Debate regarding what the optimal dose must consider the effects of cardiopulmonary bypass or surgical trauma on platelet function - off-pump CABG (OPCAB) being associated with a lesser degree of platelet function alteration. In on-pump CABG, low dose aspirin has sufficient biochemical activity to inhibit platelet thromboxane production in patients with atherosclerosis (11). However, early postoperative platelet aggregation is not inhibited by low dose aspirin (100 mg) after coronary bypass surgery (12). The antiplatelet trialists’ collaboration showed a pooled odds reduction for graft occlusion of 44% in five trials comparing low-dose aspirin (<325 mg/day), and of 50% in nine trials comparing high-dose aspirin (>500 mg/day) with placebo or control group. There was no statistical difference in occlusion rates between low-dose and high-dose aspirin(1). Lim et al showed that medium dose aspirin (325 mg) may more successfully reduce graft occlusion than do low dose (100 mg) regimes within the first year after coronary surgery (13).
4) Treatment interruption
Preoperative discontinuation of aspirin therapy in patients under continuous antiplatelet treatment before CABG was associated with an increased risk of death (OR 1.79) but this risk was reduced when aspirin was used within 48hrs after surgery. The use of aspirin in the postoperative period was not associated with increased adverse events (14). This was confirmed by a meta-analysis that showed that aspirin discontinuation had a detrimental impact on the risk of adverse events with an OR =2.20 (15,16). Patients with previous PCI and stents had a significantly higher risk of adverse events (OR 89.78) following cessation of antiplatelet treatment. In the case of noncardiac surgery, aspirin administration did not increase the severity of bleeding complications nor did it influence the perioperative mortality from bleeding complications.
The general consensus is that withdrawal of aspirin treatment has ominous prognostic implication in patients with coronary heart disease, especially in those with intracoronary stents and should be advocated only when the bleeding risk clearly outweighs that of atherothrombotic events (17).

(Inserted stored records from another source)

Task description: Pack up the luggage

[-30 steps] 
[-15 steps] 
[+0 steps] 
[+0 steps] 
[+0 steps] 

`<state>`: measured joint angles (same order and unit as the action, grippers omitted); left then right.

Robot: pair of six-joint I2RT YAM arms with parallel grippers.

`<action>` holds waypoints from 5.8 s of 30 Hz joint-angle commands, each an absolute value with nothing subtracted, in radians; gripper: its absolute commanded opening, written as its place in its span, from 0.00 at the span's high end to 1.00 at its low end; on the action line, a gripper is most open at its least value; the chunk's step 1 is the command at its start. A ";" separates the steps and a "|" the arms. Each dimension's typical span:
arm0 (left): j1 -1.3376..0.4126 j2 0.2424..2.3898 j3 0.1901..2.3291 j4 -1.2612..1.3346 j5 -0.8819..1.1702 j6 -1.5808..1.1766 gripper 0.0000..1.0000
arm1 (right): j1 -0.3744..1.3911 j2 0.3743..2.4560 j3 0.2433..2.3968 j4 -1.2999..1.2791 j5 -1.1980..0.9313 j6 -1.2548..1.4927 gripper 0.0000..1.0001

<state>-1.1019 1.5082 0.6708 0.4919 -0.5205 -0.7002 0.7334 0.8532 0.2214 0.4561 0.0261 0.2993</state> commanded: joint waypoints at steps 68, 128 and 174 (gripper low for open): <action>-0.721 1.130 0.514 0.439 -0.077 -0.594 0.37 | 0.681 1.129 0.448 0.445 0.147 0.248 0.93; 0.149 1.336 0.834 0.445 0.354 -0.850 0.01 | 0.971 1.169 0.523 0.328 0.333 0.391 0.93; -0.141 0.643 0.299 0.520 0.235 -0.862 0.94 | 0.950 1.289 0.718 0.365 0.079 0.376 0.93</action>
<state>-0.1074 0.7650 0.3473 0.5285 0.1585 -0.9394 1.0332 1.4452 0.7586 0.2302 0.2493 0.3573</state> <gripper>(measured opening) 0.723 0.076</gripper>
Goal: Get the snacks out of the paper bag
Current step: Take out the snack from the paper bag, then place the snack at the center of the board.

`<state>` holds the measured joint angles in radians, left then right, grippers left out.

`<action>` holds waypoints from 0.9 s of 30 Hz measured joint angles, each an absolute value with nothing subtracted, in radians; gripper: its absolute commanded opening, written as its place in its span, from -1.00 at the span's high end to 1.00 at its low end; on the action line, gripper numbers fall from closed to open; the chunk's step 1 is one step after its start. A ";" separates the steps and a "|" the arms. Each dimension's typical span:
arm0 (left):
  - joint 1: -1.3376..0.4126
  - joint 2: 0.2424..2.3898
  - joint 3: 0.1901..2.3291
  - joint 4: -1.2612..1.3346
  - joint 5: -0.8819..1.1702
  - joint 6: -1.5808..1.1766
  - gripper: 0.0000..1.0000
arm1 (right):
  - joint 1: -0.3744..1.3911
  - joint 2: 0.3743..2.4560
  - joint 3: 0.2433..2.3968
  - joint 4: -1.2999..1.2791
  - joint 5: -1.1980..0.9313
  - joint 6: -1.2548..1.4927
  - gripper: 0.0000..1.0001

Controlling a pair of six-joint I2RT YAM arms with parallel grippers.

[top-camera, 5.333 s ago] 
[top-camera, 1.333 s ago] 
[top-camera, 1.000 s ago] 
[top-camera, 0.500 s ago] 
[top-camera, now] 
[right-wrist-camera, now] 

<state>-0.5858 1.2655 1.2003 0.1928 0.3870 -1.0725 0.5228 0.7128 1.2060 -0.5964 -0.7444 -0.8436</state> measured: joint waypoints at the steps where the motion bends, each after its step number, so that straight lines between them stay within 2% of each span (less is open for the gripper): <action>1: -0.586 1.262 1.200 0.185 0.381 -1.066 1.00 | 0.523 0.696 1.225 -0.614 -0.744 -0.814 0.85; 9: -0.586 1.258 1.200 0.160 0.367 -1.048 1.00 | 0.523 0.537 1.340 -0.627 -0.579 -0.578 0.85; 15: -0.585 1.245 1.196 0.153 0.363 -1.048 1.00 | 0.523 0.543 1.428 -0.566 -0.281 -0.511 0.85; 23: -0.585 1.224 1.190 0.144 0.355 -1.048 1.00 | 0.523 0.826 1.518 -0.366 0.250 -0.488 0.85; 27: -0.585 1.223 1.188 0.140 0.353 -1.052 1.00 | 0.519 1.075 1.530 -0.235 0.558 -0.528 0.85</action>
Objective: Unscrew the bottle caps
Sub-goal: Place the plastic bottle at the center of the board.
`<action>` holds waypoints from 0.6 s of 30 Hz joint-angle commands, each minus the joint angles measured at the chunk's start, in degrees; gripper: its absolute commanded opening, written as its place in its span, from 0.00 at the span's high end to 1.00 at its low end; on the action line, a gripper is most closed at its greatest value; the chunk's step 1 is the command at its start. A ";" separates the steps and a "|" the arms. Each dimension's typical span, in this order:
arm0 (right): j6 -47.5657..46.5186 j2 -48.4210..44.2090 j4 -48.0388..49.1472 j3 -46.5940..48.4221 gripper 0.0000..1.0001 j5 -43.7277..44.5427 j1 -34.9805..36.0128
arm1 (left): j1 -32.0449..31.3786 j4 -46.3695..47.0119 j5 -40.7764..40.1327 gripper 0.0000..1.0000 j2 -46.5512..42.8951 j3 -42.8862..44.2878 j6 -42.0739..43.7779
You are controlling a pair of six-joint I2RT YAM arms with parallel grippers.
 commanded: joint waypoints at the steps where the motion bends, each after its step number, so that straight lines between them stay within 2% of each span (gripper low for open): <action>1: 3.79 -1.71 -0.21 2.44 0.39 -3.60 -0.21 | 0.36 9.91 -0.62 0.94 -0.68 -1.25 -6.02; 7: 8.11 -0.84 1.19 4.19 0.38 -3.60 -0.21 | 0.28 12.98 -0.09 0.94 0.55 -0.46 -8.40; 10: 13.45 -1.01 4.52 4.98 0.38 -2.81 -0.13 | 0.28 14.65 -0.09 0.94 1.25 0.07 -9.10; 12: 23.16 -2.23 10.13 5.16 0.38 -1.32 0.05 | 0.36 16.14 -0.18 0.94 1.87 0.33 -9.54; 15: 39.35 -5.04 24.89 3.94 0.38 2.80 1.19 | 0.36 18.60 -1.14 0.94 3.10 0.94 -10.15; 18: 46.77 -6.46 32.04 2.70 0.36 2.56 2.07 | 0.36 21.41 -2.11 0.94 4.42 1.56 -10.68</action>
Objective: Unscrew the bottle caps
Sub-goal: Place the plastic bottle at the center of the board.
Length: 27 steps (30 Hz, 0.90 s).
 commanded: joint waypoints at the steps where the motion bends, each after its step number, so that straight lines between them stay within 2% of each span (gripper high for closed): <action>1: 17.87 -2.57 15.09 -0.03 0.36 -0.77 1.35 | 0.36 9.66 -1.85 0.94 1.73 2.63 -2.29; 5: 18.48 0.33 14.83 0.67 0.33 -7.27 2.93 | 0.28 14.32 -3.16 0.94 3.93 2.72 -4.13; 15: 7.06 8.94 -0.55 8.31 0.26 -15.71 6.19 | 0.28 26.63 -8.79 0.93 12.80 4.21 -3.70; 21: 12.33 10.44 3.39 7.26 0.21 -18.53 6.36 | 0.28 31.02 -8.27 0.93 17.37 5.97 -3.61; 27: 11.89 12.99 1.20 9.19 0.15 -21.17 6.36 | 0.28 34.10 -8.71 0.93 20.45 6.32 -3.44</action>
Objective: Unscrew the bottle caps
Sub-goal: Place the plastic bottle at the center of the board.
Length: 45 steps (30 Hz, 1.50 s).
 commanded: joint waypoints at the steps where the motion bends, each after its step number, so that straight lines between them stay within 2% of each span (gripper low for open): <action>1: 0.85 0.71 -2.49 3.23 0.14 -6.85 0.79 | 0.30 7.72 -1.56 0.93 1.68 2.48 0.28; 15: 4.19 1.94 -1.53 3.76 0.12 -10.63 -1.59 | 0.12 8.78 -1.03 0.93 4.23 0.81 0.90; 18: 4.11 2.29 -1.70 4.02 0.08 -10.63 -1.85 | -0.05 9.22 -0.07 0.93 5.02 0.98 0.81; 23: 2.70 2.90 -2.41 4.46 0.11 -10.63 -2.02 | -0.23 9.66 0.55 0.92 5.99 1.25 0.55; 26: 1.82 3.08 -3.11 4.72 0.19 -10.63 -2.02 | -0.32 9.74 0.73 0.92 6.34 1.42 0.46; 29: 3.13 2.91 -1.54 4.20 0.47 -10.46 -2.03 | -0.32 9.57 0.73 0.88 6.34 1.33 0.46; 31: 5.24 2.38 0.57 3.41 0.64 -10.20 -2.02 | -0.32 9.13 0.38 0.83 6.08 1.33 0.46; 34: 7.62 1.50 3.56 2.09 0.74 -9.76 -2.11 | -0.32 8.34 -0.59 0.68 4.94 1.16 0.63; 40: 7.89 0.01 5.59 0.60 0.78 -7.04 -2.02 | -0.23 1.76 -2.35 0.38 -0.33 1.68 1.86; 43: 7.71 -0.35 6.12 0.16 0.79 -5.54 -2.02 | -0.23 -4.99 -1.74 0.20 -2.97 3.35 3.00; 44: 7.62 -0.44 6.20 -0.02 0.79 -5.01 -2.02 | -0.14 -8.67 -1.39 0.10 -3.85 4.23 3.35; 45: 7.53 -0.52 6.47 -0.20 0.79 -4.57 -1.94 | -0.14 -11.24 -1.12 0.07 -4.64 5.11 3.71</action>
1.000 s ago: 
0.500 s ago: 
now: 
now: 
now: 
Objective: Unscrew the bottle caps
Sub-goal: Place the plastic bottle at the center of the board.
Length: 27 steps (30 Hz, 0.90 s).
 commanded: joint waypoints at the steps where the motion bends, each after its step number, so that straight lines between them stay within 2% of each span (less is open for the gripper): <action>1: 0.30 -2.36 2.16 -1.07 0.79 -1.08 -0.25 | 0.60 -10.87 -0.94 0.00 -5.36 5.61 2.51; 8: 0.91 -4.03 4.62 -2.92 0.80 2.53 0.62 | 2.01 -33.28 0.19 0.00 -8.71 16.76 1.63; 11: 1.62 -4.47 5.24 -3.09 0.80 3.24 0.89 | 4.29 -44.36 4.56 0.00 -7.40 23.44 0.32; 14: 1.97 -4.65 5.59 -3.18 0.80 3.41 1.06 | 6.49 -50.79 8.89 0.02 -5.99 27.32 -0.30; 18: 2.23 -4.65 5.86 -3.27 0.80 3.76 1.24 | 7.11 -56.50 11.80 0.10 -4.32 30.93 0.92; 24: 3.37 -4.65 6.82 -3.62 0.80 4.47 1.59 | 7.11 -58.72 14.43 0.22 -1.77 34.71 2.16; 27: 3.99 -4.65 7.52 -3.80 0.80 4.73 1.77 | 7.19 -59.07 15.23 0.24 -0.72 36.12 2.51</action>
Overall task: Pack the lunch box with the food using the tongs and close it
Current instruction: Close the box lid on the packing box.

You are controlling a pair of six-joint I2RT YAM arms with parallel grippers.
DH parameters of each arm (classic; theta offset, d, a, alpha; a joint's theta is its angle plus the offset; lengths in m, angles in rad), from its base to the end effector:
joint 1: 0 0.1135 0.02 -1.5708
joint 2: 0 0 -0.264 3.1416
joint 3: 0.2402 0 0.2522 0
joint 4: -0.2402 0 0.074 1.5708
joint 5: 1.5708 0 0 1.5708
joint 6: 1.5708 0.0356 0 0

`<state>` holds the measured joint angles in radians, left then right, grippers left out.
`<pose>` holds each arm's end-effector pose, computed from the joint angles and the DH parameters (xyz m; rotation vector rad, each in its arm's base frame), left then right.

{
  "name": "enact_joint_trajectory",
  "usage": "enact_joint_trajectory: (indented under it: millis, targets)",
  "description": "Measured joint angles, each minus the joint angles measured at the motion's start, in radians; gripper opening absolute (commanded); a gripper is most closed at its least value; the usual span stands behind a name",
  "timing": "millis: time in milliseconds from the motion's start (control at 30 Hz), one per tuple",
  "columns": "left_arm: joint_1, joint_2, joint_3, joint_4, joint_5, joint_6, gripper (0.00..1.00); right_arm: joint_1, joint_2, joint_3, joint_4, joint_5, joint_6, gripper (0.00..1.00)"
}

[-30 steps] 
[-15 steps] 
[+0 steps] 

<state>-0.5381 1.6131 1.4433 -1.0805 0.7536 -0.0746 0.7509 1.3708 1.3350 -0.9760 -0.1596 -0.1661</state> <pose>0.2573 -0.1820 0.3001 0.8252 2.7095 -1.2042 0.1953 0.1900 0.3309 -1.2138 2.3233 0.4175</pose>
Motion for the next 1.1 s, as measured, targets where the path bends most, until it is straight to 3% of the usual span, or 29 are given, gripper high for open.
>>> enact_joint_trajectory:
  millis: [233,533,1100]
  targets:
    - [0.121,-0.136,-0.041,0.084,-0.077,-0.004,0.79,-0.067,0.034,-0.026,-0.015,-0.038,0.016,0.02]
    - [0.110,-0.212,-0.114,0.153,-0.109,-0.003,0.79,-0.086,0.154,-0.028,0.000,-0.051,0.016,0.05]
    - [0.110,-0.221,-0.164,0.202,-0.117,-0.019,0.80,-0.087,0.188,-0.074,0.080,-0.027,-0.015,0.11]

Thromboembolic events can be observed in spite of continuous antiplatelet therapy. This has been coined “nonresponse’ or ‘aspirin resistance’. It has been described affecting more than two thirds of the patients early after CABG (18).
A comparative study of graft patency with clopidogrel plus aspirin versus clopidogrel in the early postoperative phase after CABG showed no significant differences between the two groups. Nevertheless, there was an observed trend toward higher patency rates in patients treated with clopidogrel plus aspirin than those in the clopidogrel group (19).